Os defensores, entre eles muitas organizações agrícolas, comemoraram os planos. Eles destacaram que o acetamiprido é uma alternativa a substâncias mais agressivas e seria necessário para combater pragas na produção de alimentos. Em contrapartida, os opositores, incluindo organizações ambientais, alertaram para os perigos ecológicos e qualificaram o movimento como um retrocesso na proteção ambiental.
A lei foi apresentada por um senador conservador e já havia sido aprovada pelo Parlamento francês. Porém, a decisão de permitir novamente o uso do acetamiprido enfrentou forte resistência. A mobilização popular que se seguiu recebeu amplo apoio e foi assinada por milhões de franceses em menos de duas semanas, algo excepcional para uma petição desse porte.
O bloqueio final não veio diretamente do Senado, mas do Conselho Constitucional, que considerou inválida a passagem sobre o acetamiprido. O conselho julgou que o texto legal naquele ponto não estava de acordo com a Constituição francesa, tornando juridicamente impossível a reintrodução.

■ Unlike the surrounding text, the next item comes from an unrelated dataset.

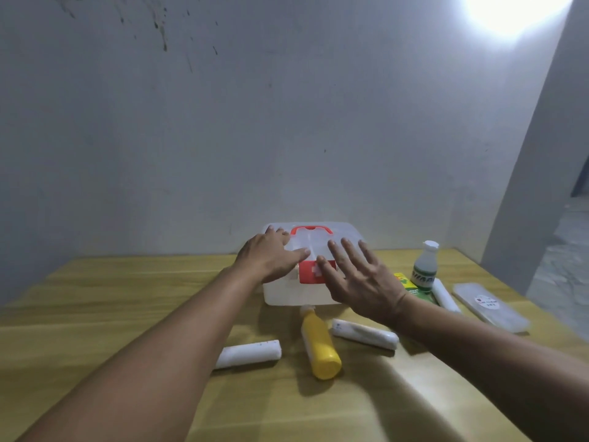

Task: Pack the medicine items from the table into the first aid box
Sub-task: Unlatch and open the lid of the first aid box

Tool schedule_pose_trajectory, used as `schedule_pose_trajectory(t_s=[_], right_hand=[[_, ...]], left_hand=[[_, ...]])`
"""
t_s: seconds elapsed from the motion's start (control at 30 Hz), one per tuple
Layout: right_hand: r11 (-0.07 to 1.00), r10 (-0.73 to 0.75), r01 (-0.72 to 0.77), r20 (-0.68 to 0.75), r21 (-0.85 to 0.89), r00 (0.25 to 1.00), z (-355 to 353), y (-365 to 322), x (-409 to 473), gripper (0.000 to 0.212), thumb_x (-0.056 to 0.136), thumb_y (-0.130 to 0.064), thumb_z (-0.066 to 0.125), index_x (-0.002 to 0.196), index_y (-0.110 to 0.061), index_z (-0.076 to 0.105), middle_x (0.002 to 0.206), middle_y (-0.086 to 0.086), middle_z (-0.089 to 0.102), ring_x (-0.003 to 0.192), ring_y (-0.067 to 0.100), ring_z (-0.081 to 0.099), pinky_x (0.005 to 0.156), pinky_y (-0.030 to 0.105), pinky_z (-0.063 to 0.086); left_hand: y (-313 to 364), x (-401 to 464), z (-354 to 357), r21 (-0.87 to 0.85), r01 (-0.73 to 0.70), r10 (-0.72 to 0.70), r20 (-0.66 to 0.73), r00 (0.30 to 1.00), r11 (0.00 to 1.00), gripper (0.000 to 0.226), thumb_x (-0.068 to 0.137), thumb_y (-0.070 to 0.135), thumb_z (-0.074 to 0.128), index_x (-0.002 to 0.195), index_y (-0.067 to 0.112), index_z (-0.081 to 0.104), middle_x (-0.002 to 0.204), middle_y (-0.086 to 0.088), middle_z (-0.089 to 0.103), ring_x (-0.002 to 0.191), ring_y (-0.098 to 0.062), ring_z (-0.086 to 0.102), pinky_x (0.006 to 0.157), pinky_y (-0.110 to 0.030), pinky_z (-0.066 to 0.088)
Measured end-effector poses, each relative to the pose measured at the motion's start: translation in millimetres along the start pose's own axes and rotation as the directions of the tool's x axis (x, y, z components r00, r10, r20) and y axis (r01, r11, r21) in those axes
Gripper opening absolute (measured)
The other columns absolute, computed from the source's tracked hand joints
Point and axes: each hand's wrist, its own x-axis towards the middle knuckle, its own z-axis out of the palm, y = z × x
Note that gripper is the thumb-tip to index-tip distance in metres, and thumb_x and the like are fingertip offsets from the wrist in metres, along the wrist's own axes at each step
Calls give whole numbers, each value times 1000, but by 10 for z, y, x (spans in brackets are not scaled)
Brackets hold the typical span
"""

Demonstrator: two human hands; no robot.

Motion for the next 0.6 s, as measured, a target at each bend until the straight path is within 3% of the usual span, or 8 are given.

O Senado reconheceu essa decisão e adotou a correção.
Embora o restante da lei — com medidas para simplificação administrativa na agricultura — tenha sido mantido, a retirada da seção sobre pesticidas foi vista como um importante sinal político. Isso demonstra que a pressão da sociedade pode ter efeito, mesmo quando a legislação já avançou consideravelmente no processo parlamentar.

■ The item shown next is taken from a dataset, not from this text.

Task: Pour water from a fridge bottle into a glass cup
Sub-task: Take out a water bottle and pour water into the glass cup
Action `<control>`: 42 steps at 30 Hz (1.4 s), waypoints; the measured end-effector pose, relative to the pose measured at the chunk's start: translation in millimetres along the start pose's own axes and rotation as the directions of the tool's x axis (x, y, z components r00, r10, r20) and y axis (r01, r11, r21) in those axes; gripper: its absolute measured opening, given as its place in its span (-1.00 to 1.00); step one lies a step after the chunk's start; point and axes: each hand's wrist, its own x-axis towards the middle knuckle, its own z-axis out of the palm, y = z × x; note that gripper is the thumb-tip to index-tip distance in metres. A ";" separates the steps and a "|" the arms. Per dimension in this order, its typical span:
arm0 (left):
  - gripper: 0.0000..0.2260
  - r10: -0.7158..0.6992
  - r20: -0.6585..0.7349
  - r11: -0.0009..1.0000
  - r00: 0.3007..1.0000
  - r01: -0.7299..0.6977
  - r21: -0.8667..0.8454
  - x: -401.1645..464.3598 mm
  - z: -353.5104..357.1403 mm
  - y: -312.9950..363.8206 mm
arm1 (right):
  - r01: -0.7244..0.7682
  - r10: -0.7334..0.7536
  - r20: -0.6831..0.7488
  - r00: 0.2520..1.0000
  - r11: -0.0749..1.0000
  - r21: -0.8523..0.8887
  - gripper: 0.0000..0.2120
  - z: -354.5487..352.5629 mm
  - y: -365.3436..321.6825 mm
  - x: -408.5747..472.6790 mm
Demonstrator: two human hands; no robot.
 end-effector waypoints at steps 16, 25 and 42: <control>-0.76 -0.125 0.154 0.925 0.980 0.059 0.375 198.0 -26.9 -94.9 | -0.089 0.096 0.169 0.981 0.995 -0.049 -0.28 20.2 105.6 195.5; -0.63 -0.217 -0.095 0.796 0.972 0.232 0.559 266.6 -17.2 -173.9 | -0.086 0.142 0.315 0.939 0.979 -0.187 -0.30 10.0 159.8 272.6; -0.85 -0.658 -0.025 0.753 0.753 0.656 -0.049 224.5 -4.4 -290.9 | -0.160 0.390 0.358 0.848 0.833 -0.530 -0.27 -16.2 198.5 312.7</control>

O governo francês havia se mantido afastado do debate público sobre essa questão. Ainda assim, o caso foi visto como um risco para a imagem do presidente, que se posiciona como defensor da proteção ambiental, mas também não deseja alienar o setor agrícola.
A decisão do Senado significa, por enquanto, o fim das tentativas de permitir novamente o uso do acetamiprido na agricultura francesa. Não está claro se novas propostas surgirão.